A senior policy adviser to Democratic senator Patty Murray (Wash.) said her office in the U.S. Senate Committee on Health, Education, Labor, and Pensions does "not care about anti-Semitism," according to two people who attended the meeting.
The HELP committee is currently weighing the nomination of Ken Marcus as assistant secretary for civil rights at the Department of Education. Marcus has been the target of an aggressive campaign waged by leading anti-Israel groups seeking to derail his nomination. Marcus has worked to combat the boycott, divestment, and sanctions (BDS) movement on college campuses and is the founder of the Louis D. Brandeis Center for Human Rights Under Law, a pro-Israel group.
During a meeting on November 28 with Sarah N. Stern, a former colleague of Marcus and president of the Endowment for Middle East Truth, a senior adviser to Murray on the HELP committee told Stern the committee does not "care about anti-Semitism in this office."
"We don't care about anti-Semitism in this office," Murray's senior adviser said. "We care about transgenders, we care about blacks, we care about Hispanics, we care about gays, we care about lesbians, we care about the disabled."
"We don't care about anti-Semitism in this office," he said.
Stern's aide Jennifer Dekel confirmed the comments and said she was taking notes during the meeting.
Stern first addressed the comments revealing that Democratic members are not concerned about the anti-Semitic elements of the campaign against Marcus in an editorial for the Jewish News Service, published Tuesday. She provided the full quote to the Washington Free Beacon, saying she found the remarks "particularly egregious."

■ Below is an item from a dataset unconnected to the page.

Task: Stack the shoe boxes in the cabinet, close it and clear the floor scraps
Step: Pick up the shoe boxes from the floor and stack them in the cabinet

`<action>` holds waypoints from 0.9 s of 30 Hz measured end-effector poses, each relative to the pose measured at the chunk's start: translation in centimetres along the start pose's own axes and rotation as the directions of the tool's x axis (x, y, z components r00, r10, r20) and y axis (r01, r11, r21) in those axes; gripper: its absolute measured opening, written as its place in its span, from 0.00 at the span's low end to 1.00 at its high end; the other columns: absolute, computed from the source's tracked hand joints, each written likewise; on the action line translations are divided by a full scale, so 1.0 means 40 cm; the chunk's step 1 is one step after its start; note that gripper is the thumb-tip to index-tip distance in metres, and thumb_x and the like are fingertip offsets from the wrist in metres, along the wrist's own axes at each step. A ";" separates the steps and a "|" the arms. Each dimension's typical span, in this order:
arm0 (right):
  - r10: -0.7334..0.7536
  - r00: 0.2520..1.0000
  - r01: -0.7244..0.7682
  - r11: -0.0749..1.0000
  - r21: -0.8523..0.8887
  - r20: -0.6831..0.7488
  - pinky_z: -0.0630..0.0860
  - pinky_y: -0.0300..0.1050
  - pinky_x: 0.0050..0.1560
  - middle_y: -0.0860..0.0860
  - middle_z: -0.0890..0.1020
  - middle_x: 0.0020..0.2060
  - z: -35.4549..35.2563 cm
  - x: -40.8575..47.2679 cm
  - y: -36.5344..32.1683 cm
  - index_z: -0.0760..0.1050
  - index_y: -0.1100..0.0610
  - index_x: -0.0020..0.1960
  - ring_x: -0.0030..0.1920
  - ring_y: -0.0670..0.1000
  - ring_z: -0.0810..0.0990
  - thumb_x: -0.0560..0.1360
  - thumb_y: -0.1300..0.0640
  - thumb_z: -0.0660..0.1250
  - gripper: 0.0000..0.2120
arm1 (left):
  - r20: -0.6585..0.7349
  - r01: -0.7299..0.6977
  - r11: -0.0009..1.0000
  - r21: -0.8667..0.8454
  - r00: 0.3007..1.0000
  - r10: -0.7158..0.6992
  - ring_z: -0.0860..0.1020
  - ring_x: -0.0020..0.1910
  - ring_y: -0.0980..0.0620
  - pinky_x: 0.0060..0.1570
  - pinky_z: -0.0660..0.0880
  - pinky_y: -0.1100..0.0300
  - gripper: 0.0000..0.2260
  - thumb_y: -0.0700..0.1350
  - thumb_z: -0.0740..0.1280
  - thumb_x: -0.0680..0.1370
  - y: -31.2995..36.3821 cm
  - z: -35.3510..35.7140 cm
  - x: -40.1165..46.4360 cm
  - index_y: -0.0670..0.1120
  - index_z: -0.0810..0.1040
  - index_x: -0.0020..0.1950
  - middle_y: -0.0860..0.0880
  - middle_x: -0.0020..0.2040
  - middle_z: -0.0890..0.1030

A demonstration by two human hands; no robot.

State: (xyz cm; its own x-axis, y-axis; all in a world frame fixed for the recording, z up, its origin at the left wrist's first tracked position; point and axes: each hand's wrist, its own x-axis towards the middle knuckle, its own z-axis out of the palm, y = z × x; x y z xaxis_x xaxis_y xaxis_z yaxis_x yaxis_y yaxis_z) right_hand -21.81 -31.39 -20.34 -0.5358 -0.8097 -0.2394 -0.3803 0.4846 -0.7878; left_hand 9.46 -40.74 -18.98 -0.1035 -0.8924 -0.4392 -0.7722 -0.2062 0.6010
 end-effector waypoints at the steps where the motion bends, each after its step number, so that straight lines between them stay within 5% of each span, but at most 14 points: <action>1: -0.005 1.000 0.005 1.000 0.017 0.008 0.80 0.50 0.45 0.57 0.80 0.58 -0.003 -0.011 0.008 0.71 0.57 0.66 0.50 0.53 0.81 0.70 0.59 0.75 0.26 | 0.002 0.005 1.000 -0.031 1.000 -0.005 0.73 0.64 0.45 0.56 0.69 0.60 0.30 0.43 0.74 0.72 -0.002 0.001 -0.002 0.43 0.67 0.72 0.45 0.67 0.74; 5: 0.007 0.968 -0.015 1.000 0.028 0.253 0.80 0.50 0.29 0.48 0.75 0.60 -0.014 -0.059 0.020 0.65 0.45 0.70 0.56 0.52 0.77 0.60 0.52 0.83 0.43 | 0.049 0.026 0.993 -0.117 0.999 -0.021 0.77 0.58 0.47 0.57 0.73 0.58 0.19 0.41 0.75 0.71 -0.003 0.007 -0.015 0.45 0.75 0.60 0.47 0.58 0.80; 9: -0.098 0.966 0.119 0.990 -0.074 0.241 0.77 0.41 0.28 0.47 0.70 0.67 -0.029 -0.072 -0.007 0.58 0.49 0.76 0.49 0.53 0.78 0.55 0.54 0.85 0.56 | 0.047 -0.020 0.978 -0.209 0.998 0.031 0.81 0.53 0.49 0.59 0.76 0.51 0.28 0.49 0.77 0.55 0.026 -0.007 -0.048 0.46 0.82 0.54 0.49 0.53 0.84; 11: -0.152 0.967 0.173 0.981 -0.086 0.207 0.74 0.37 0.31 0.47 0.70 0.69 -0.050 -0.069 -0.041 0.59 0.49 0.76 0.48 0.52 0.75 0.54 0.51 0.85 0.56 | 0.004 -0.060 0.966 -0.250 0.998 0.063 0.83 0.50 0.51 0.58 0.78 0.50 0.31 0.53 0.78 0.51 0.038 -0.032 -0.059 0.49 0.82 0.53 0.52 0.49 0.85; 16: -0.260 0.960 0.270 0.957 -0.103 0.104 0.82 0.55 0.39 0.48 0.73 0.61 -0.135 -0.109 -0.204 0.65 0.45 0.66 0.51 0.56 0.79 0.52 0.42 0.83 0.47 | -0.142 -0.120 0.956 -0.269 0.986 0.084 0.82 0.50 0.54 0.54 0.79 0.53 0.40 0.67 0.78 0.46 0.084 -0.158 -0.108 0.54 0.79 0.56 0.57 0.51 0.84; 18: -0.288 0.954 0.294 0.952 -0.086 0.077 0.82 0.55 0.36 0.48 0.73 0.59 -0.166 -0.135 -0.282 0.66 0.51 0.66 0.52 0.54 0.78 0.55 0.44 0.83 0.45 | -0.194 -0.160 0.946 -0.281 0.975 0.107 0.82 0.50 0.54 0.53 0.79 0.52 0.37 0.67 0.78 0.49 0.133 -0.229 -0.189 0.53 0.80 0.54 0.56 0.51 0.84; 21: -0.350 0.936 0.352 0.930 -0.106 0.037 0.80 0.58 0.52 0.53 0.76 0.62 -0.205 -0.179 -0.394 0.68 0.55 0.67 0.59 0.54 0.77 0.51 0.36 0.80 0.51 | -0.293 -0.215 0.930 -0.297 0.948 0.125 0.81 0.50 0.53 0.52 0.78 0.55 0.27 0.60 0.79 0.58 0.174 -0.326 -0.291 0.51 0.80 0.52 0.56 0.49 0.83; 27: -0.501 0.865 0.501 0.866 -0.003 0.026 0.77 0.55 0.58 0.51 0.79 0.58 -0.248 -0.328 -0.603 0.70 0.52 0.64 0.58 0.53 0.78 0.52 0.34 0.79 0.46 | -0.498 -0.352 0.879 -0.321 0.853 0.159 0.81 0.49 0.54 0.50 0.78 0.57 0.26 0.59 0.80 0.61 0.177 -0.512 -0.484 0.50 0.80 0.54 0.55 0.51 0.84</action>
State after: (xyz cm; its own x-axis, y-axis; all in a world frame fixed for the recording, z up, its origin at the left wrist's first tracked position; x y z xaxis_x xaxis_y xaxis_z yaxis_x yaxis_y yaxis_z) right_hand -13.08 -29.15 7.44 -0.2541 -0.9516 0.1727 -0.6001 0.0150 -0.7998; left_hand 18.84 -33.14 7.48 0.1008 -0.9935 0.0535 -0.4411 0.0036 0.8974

Eli Zupnick, a spokesman for Sen. Murray, questioned the accuracy of the remarks attributed to the senior adviser, saying, "This is not an accurate quote and certainly doesn't reflect the position of the office."
The senior adviser did not immediately respond to request for comment.
The campaign against Marcus is being led by numerous anti-Israel groups, including the Arab American Institute, led by James Zogby who has referred to Israelis as "Nazis"; the National Students for Justice in Palestine, which has members who have openly celebrated murderers of Jews; and Palestine Legal, which has defended professors who have posted anti-Semitic comments online.
In her editorial, Stern details Marcus's record on the U.S. Commission on Civil Rights and as the assistant secretary of education for civil rights under the George W. Bush administration, where he expressed commitment to "aggressively prosecute harassment" against students of all religions.
Stern also noted under Marcus, the Brandeis Center sent several letters to universities "decrying racism against Muslims and African Americans on their campuses." For instance, he wrote to the president of San Diego University in November 2015 denouncing an attack against a Muslim student, saying, "While our organization primarily addresses the rights of Jewish college students, we support the right of all students to be free from invidious discrimination."
Marcus condemned the incident, in which a female Muslim student was grabbed by her headscarf and called a terrorist, as a "hate crime."
"We are appalled by this act of hate, and we urge you to take immediate action by condemning this incident and announcing that hate crimes of any kind will not be tolerated at SDSU," Marcus wrote.
"Does this sound like the sentiment of a racist or an Islamophobe?" Stern asked.
"Yet while I was recently talking about Marcus with a senior policy adviser to the Democratic ranking member of the U.S. Senate Committee on Health, Education, Labor and Pensions, the adviser interrupted me with the response, ‘We do not care about anti-Semitism in this office,'" she wrote.
Sen. Murray serves as the ranking member of the HELP committee.
Palestine Legal, one of the anti-Israel groups targeting Marcus, has used the ranking member in its campaign against his nomination. The group, which is a leading activist for BDS, praised Murray for "grilling" Marcus during his confirmation hearing.
Marcus was scheduled for a committee markup last week, but it was delayed for scheduling reasons. He was originally nominated in late October, but his nomination was shelved into the new year.